Many of the fathers were brutally honest about the way their own childhood shaped their prejudices of LGBTQ people before they knew anything about their children’s identity.
“Gay was always the insult,” said one of the fathers about his upbringing in his home country.
But the audience saw how these fathers ultimately came to embrace their kids’ identities. This is far away from the stereotype often portrayed in the media of all Latino men being “machista” and homophobic.
The film’s director, an immigrant from Sinaloa, Mexico, is part of the LGBTQ community. Making this film was about education and support for his community.
“I consider family acceptance a prevention method to a lot of craziness like homelessness, drug use, depression and anxiety for us queer people,” he said. “Our parents are never taught how to be a good parent to a queer child, so they do what they can [especially] if you attach the immigrant experience to that.”
Castro-Bojorquez explained how important it was for him to give justice to the fathers’ testimonies in this film. He said he considers it a “gift of life” for them to share their stories with him.
Making “El Canto del Colibrí,” which translates to “The Song of the Hummingbird,” was as personal as it was political for the director.

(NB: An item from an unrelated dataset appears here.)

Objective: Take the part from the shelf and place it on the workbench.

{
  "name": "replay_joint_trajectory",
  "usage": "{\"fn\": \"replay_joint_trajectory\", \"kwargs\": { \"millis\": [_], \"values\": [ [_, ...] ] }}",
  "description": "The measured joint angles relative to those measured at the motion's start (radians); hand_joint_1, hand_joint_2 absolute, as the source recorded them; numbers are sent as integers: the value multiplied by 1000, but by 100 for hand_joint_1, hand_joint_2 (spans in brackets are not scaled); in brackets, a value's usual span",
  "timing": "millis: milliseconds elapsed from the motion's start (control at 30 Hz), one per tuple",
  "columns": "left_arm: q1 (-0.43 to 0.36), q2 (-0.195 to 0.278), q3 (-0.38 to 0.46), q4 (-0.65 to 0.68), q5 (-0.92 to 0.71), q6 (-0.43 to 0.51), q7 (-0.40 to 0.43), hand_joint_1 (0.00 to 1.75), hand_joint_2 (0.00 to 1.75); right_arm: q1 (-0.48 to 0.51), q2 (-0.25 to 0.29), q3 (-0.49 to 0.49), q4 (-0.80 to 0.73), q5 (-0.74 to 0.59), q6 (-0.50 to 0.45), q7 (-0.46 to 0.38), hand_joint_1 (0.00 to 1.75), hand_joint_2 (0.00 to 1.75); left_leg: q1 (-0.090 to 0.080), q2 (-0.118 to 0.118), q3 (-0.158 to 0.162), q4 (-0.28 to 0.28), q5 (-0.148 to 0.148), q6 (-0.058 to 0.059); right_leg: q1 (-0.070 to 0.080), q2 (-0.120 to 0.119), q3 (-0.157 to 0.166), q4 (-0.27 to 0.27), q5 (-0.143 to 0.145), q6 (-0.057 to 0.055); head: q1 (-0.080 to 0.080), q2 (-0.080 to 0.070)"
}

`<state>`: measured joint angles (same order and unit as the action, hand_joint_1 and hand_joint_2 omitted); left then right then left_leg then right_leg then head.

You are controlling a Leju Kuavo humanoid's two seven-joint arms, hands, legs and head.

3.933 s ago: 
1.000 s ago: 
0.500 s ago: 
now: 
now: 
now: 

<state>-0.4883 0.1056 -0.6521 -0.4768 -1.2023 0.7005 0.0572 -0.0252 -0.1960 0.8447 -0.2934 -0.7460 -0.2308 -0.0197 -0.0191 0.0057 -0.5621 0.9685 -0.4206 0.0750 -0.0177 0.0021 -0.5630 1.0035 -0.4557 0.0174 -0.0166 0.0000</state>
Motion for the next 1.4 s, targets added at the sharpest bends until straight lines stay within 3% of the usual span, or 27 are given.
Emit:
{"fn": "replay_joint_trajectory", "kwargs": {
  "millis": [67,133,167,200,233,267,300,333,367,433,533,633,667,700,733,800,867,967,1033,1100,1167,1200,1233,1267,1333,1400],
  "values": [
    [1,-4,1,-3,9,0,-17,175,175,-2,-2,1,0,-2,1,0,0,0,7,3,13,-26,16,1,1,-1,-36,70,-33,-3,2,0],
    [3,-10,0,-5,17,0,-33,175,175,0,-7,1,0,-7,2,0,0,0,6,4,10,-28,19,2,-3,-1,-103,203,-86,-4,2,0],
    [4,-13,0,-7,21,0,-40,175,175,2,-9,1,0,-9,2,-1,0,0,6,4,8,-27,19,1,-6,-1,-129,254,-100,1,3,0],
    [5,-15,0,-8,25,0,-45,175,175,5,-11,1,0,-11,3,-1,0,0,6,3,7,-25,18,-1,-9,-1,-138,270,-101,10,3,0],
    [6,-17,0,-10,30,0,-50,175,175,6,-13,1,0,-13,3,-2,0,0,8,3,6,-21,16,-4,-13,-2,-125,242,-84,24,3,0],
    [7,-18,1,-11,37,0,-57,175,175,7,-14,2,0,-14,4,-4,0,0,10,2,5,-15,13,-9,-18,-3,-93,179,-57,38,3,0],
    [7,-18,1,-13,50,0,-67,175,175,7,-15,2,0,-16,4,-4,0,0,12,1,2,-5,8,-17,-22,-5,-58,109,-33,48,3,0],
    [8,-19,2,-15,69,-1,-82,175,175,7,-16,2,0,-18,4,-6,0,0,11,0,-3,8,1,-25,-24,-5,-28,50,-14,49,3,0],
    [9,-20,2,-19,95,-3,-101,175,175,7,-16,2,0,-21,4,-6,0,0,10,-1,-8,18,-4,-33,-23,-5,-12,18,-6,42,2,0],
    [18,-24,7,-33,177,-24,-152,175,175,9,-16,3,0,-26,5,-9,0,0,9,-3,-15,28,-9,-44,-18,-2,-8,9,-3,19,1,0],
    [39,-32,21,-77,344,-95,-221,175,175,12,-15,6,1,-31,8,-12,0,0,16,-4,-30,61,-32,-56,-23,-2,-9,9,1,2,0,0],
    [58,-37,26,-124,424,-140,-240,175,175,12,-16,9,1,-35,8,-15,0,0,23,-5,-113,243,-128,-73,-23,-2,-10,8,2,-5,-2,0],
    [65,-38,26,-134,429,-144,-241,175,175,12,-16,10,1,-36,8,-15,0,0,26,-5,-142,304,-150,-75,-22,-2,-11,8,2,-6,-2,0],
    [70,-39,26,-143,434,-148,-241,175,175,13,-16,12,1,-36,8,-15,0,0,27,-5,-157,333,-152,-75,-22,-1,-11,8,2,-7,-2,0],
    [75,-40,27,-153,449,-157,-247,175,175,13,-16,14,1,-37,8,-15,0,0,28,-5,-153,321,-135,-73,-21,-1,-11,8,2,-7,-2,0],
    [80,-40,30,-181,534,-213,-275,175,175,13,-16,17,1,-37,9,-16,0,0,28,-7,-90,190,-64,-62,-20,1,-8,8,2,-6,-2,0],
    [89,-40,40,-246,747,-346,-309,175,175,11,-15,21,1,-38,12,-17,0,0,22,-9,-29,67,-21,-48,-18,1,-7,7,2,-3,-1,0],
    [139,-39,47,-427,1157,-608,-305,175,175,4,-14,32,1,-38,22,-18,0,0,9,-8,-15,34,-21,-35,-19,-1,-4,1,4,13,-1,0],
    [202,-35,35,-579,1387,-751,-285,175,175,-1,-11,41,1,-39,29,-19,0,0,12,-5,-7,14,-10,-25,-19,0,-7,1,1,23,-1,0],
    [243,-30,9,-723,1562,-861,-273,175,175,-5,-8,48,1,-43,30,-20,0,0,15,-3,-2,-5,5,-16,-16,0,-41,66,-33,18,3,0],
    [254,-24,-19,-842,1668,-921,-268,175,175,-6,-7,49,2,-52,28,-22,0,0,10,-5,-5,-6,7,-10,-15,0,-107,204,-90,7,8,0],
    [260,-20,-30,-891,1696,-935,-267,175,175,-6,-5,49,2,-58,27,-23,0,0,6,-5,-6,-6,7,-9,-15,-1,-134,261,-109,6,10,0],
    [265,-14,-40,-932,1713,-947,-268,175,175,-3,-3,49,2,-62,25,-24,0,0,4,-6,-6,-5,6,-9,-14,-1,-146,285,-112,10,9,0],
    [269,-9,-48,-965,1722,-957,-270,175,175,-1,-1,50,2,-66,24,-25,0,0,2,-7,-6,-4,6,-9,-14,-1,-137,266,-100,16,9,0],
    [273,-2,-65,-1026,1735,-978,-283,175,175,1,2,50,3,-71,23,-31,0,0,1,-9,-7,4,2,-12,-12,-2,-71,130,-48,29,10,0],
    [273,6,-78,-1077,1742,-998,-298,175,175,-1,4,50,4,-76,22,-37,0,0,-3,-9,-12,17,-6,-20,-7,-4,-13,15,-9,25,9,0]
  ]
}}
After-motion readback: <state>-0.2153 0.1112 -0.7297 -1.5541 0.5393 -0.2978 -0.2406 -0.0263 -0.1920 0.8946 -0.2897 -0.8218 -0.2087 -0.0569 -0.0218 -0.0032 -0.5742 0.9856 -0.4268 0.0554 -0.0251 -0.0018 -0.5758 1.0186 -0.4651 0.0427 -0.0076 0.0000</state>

He dedicated it to his own father, Camilo Castro-Cazares, after he became ill with lung cancer in the film’s final stages of production and ultimately passed away a few days after its premier.
“My dad and I had a very special relationship throughout my life so I started showing him pieces of the film and he really liked [it],” he said. “We ended up talking about me being queer and the things that we never really talked about. I never thought the film I was making to support my community, was going to support me as well.”
Castro-Bojorquez wanted this documentary to offer comfort for the Latino immigrant and LGBT community.
“I wanted this film to be a shawl that makes you feel warm when it’s cold,” said Castro-Bojorquez. “Like when your grandma used to put a shawl on you that smelled like guava and tobacco.”